Description of the task>
If a line in the material below has the string "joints", copy it out.

Data supplied>
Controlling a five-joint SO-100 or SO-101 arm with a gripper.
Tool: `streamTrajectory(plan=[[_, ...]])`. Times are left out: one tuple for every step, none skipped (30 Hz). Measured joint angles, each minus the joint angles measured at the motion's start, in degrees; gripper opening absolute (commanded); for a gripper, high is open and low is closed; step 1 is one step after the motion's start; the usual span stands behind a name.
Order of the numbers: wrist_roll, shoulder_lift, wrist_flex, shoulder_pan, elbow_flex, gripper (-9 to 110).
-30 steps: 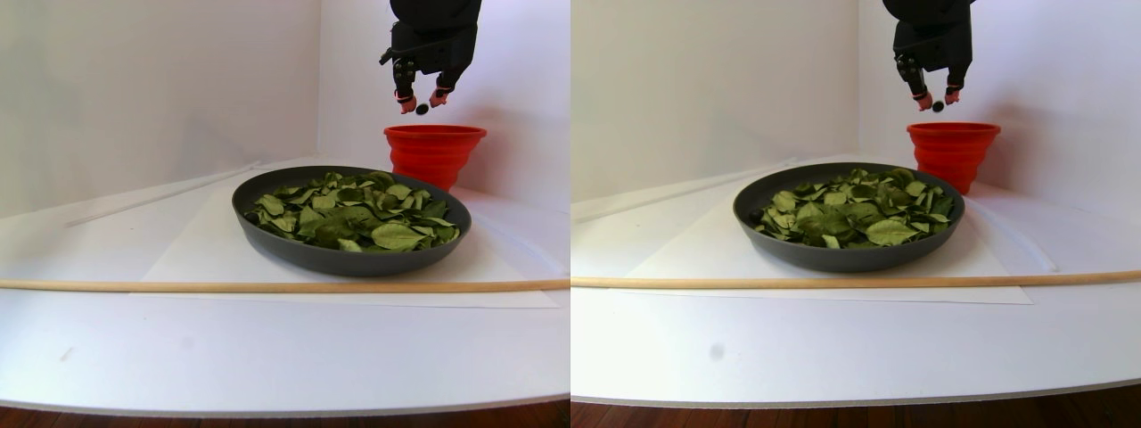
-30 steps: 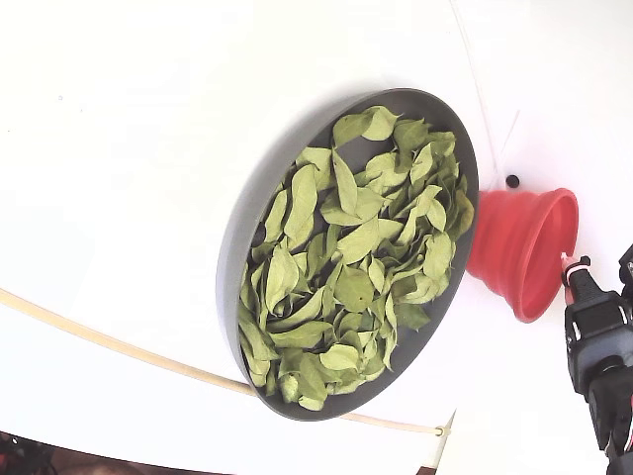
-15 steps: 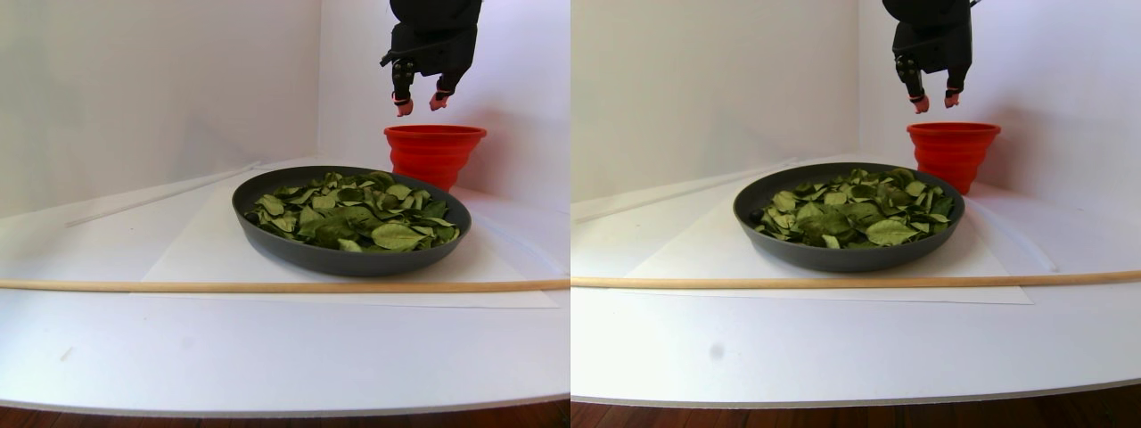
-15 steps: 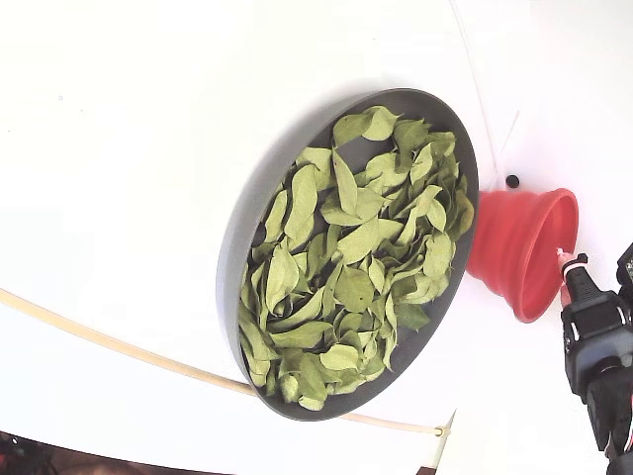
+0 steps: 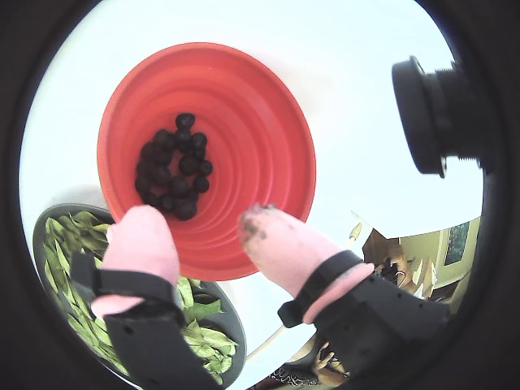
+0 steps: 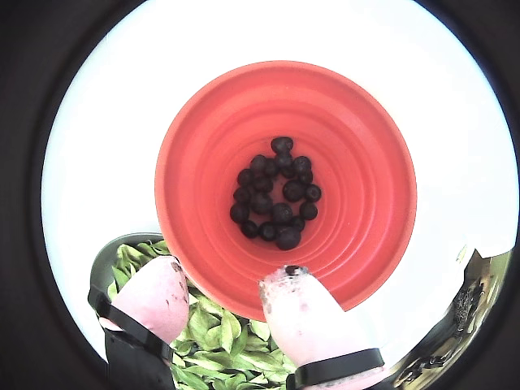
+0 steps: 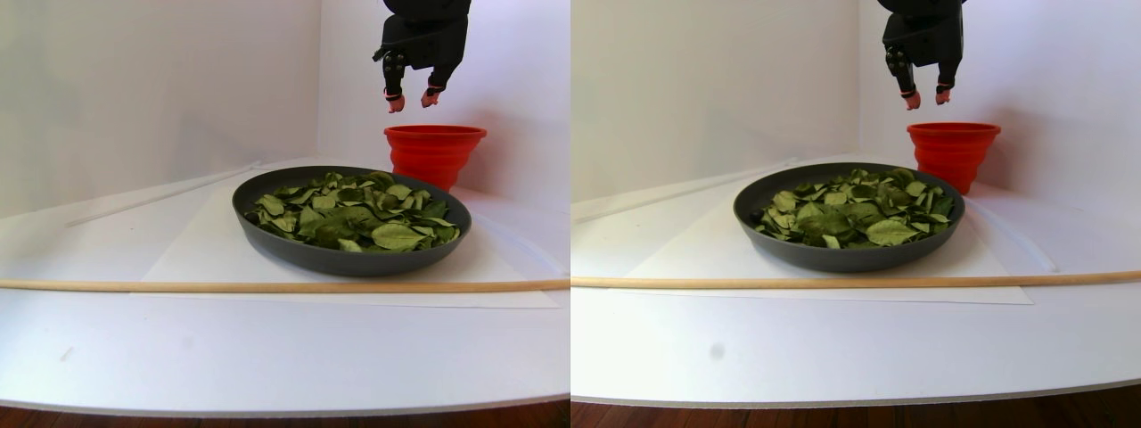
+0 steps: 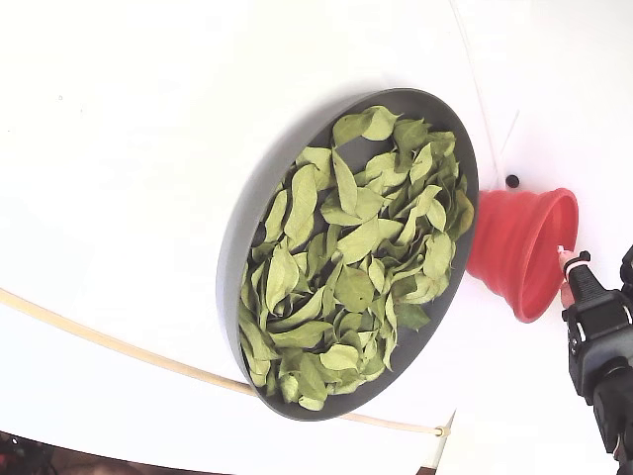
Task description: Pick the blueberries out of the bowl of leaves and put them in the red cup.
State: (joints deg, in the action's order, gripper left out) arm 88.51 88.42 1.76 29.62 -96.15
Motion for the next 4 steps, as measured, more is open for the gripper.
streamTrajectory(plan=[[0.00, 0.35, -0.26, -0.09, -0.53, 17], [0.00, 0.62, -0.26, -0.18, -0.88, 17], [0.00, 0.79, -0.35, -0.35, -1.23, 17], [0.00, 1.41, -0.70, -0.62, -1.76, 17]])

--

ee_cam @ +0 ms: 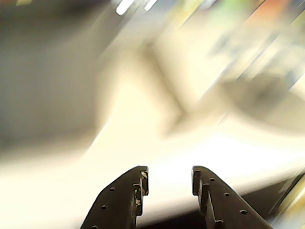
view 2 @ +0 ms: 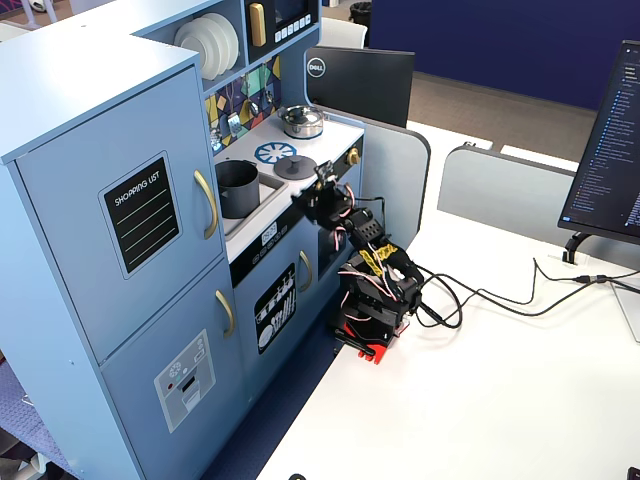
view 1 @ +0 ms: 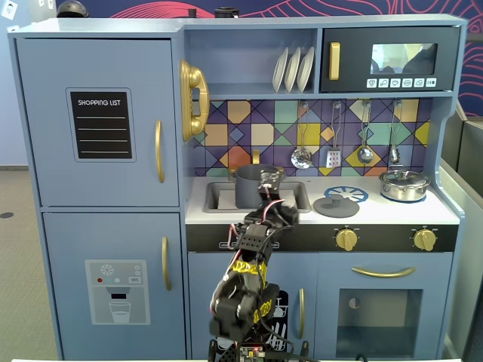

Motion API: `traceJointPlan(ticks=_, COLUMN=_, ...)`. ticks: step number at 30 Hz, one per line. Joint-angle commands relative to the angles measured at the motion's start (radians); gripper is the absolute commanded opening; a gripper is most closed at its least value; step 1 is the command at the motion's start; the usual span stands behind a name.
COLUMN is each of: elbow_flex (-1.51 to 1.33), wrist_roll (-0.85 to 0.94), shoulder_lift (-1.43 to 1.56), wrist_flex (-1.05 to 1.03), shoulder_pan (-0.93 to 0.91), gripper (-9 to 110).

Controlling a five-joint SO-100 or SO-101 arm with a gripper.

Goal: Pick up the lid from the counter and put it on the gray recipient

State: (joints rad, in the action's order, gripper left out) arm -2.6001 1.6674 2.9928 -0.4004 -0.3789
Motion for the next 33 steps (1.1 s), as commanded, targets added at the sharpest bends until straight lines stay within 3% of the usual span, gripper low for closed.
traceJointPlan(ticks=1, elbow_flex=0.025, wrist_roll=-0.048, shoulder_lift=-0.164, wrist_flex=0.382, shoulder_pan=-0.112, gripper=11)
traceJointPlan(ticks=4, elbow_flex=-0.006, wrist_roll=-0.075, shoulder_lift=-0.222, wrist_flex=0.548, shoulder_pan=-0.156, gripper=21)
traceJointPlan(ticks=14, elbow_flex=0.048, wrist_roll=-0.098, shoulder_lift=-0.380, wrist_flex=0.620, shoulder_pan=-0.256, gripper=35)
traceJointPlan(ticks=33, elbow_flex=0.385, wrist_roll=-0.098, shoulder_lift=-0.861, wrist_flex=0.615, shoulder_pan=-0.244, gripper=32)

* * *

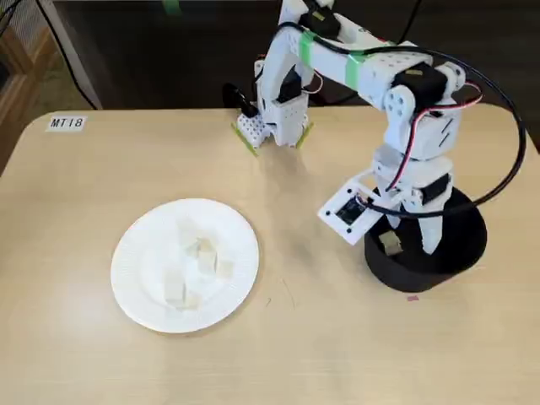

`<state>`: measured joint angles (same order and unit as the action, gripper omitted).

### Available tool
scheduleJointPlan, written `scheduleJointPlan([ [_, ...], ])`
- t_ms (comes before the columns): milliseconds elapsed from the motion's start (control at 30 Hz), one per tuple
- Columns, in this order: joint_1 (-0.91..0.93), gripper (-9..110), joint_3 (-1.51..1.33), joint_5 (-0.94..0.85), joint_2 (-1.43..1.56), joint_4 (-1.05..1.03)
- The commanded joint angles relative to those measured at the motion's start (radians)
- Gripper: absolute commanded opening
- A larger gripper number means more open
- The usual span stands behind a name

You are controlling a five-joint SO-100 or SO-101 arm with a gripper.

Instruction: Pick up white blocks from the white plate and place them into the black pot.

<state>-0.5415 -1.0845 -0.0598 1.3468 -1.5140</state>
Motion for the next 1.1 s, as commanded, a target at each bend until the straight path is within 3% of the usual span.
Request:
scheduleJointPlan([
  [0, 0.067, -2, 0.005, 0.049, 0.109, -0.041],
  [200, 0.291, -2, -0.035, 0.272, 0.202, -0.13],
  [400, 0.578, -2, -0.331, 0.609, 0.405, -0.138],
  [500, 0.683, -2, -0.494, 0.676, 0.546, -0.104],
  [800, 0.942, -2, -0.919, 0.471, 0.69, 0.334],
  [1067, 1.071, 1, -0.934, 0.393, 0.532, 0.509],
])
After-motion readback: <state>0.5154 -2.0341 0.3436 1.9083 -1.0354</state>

Result for this exercise>
State: (joints deg, in the action's order, gripper left out) arm 88.51 88.42 1.76 29.62 -96.15
State: (joints rad, in the action's order, gripper left out) arm -2.6001 1.6674 2.9928 -0.4004 -0.3789

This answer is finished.